**Input data**

++++++++

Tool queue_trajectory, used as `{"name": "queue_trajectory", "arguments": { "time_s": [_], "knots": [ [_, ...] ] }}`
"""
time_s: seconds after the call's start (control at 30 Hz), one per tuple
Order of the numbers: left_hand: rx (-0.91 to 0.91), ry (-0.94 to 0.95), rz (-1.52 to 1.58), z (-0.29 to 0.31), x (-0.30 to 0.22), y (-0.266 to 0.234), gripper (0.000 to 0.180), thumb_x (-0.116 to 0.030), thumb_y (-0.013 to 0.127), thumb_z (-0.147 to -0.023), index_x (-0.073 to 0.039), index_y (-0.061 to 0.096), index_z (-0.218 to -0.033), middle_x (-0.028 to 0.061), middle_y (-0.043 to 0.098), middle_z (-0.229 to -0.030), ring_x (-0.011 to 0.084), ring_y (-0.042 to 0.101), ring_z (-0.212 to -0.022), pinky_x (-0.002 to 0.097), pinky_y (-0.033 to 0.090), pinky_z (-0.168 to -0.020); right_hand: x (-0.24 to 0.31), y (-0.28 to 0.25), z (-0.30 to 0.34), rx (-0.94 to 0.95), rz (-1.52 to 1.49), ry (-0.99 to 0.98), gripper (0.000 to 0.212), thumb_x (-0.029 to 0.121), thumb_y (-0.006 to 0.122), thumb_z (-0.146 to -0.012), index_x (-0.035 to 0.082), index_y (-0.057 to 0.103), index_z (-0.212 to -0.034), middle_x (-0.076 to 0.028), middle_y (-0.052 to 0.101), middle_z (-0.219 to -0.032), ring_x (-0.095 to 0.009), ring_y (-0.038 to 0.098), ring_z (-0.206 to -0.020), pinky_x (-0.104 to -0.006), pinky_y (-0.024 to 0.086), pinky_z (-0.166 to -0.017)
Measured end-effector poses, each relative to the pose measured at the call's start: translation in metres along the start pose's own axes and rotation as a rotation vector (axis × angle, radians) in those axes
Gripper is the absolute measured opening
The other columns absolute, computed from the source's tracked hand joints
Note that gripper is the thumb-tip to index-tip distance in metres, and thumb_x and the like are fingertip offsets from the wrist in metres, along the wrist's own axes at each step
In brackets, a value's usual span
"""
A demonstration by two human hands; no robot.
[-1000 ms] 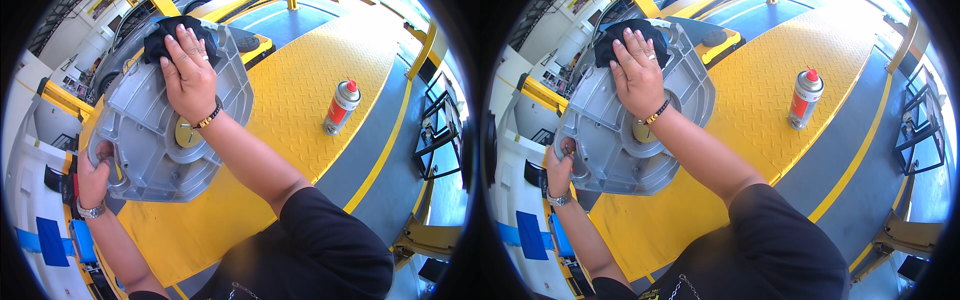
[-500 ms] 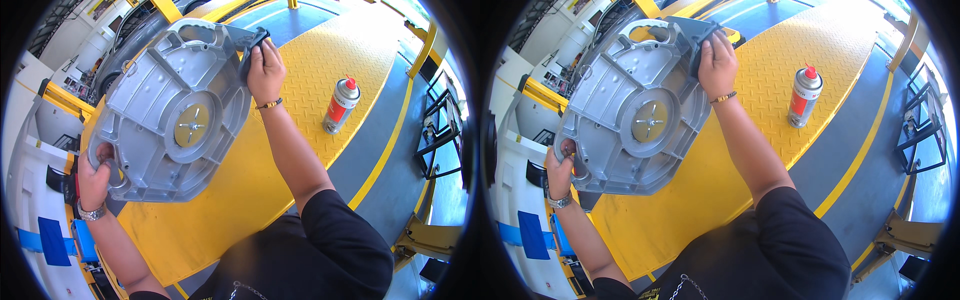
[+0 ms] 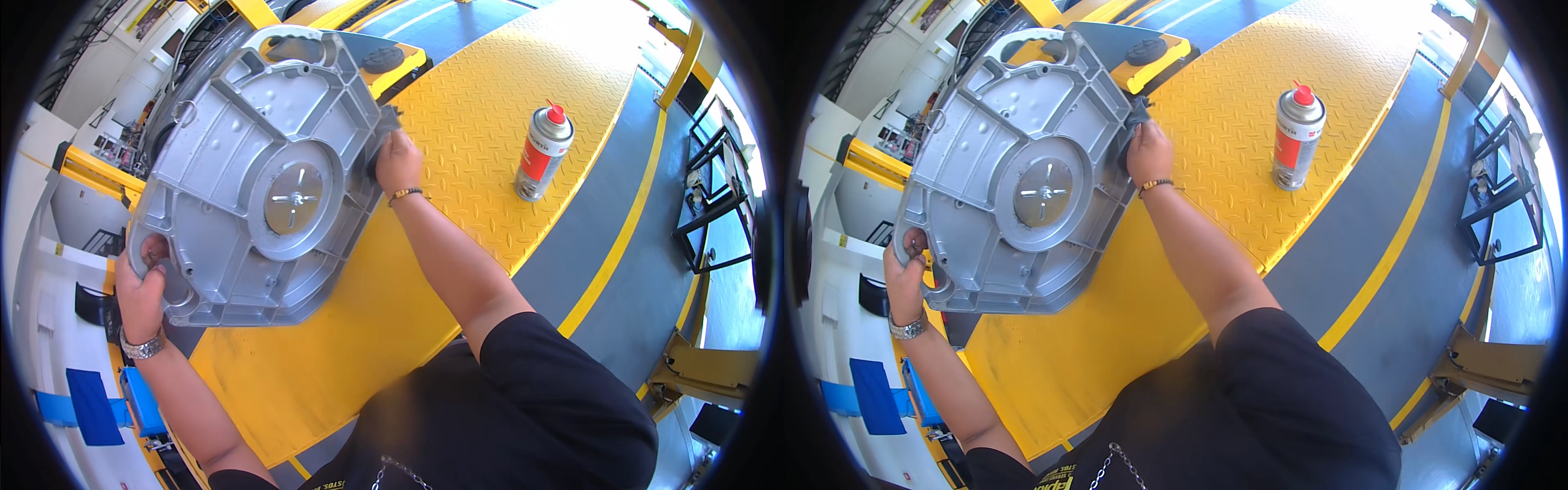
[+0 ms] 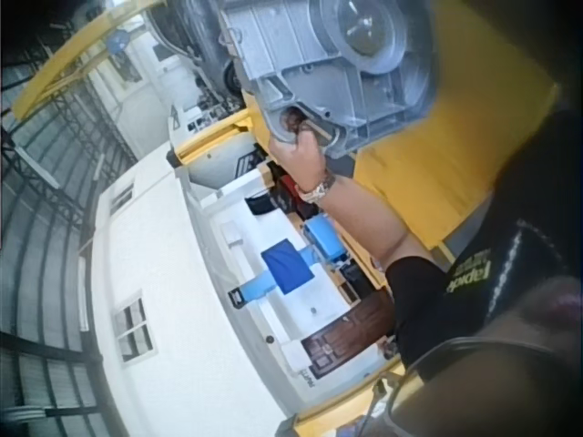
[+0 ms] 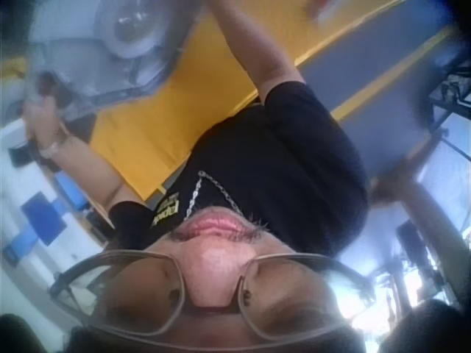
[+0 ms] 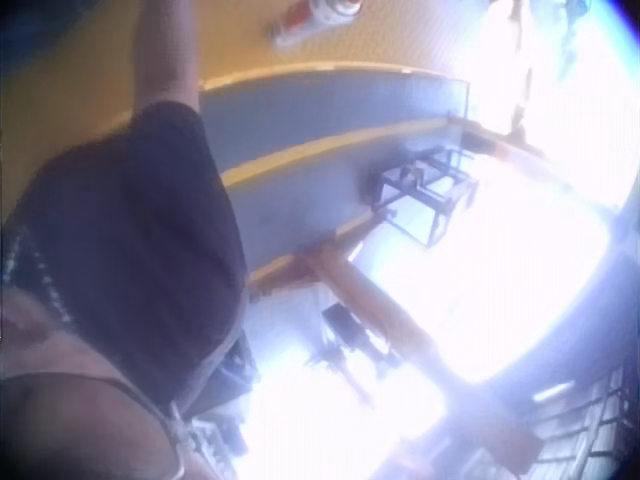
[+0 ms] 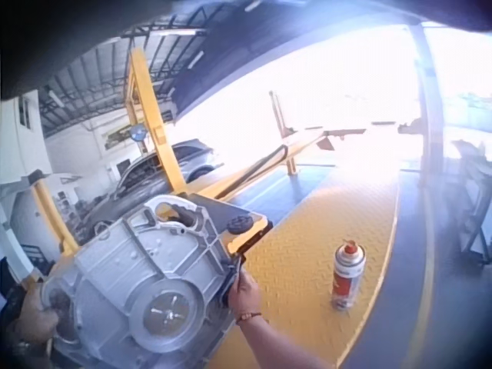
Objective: The person cleans a yellow metal platform and a gray circular turntable in a garage. They wipe the surfaces with a cloth, spray a cleaning agent, and wipe again. They also remove and clean the turntable separately before placing it back.
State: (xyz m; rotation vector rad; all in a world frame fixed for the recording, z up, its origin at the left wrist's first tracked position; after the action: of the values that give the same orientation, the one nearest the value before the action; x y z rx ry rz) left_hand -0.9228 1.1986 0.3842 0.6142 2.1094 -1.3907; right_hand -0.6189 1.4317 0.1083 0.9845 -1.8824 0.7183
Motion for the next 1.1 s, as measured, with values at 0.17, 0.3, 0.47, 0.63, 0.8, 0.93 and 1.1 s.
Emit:
{"name": "queue_trajectory", "arguments": {
  "time_s": [0.17, 0.3, 0.47, 0.63, 0.8, 0.93, 1.1],
  "knots": [
    [0.047, 0.023, 0.025, -0.005, 0.005, -0.003, 0.044, -0.003, 0.050, -0.078, 0.008, 0.059, -0.119, 0.0126, 0.064, -0.111, 0.0198, 0.062, -0.103, 0.0317, 0.045, -0.097, -0.018, -0.009, 0.034, 0.181, 0.154, 0.153, 0.033, 0.019, 0.053, -0.098, -0.003, 0.068, -0.117, -0.022, 0.070, -0.109, -0.041, 0.066, -0.100, -0.0465, 0.052, -0.091],
    [0.062, 0.096, 0.023, -0.011, 0.004, 0.002, 0.041, -0.006, 0.050, -0.079, 0.008, 0.060, -0.117, 0.0109, 0.064, -0.108, 0.0184, 0.061, -0.101, 0.0311, 0.046, -0.095, -0.018, -0.029, -0.010, 0.028, 0.038, 0.133, 0.032, 0.021, 0.057, -0.096, -0.005, 0.071, -0.108, -0.024, 0.070, -0.110, -0.041, 0.066, -0.103, -0.0454, 0.052, -0.094],
    [0.094, 0.067, 0.002, -0.015, 0.007, 0.003, 0.044, -0.009, 0.048, -0.080, 0.008, 0.060, -0.120, 0.0110, 0.064, -0.109, 0.0186, 0.061, -0.101, 0.0316, 0.047, -0.095, -0.010, -0.011, 0.032, 0.210, 0.212, 0.343, 0.027, 0.018, 0.053, -0.098, -0.005, 0.068, -0.095, -0.026, 0.070, -0.097, -0.044, 0.066, -0.091, -0.0507, 0.052, -0.082],
    [0.098, 0.057, 0.070, -0.034, 0.021, 0.004, 0.047, -0.013, 0.048, -0.082, 0.007, 0.059, -0.122, 0.0104, 0.063, -0.112, 0.0173, 0.061, -0.101, 0.0299, 0.047, -0.093, -0.008, -0.011, 0.049, 0.229, 0.152, 0.249, 0.026, 0.017, 0.051, -0.098, -0.003, 0.064, -0.089, -0.026, 0.068, -0.092, -0.045, 0.065, -0.089, -0.0507, 0.052, -0.081],
    [0.063, -0.017, 0.133, -0.060, 0.070, -0.014, 0.052, -0.009, 0.050, -0.081, 0.010, 0.052, -0.130, 0.0114, 0.062, -0.116, 0.0167, 0.062, -0.105, 0.0301, 0.048, -0.094, -0.005, -0.005, 0.073, 0.402, 0.269, 0.145, 0.021, 0.016, 0.052, -0.097, -0.003, 0.063, -0.094, -0.025, 0.065, -0.106, -0.041, 0.064, -0.097, -0.0468, 0.054, -0.085],
    [0.112, -0.035, 0.191, -0.056, 0.087, -0.023, 0.050, -0.007, 0.049, -0.081, 0.009, 0.052, -0.128, 0.0105, 0.060, -0.120, 0.0151, 0.061, -0.104, 0.0284, 0.048, -0.093, 0.029, 0.002, 0.130, 0.594, 0.377, -0.042, 0.018, 0.012, 0.054, -0.093, -0.006, 0.058, -0.094, -0.023, 0.061, -0.092, -0.041, 0.062, -0.097, -0.0454, 0.056, -0.081],
    [0.142, -0.014, 0.137, -0.056, 0.061, -0.010, 0.044, -0.005, 0.048, -0.080, 0.008, 0.053, -0.122, 0.0061, 0.058, -0.111, 0.0123, 0.058, -0.097, 0.0266, 0.047, -0.090, 0.054, -0.002, 0.194, 1.017, 0.154, -0.105, 0.023, 0.013, 0.051, -0.091, -0.007, 0.061, -0.094, -0.027, 0.062, -0.101, -0.042, 0.064, -0.092, -0.0455, 0.054, -0.087]
  ]
}}
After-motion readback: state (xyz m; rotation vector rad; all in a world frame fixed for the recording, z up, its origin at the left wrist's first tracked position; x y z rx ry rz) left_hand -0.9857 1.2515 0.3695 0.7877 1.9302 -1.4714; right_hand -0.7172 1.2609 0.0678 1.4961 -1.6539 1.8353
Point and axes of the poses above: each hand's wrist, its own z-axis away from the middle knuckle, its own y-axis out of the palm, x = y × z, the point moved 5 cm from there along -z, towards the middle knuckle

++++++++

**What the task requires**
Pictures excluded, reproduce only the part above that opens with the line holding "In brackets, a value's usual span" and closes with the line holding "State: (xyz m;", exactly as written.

**Worked solution**
In brackets, a value's usual span
"""
A demonstration by two human hands; no robot.
[-1000 ms] 
[-500 ms] 
[+0 ms] 
[+0 ms] 
[+0 ms] 
[+0 ms] 
[+0 ms] 
Objective: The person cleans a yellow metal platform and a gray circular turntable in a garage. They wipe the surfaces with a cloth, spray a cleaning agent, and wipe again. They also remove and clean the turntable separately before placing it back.
State: (xyz m; rotation vector rad; all in a world frame fixed for the recording, z up, its origin at the left wrist's first tracked position; after the action: of the values that give the same orientation, the one nearest the value before the action; x y z rx ry rz) left_hand -0.9228 1.1986 0.3842 0.6142 2.1094 -1.3907; right_hand -0.6189 1.4317 0.1083 0.9845 -1.8824 0.7183

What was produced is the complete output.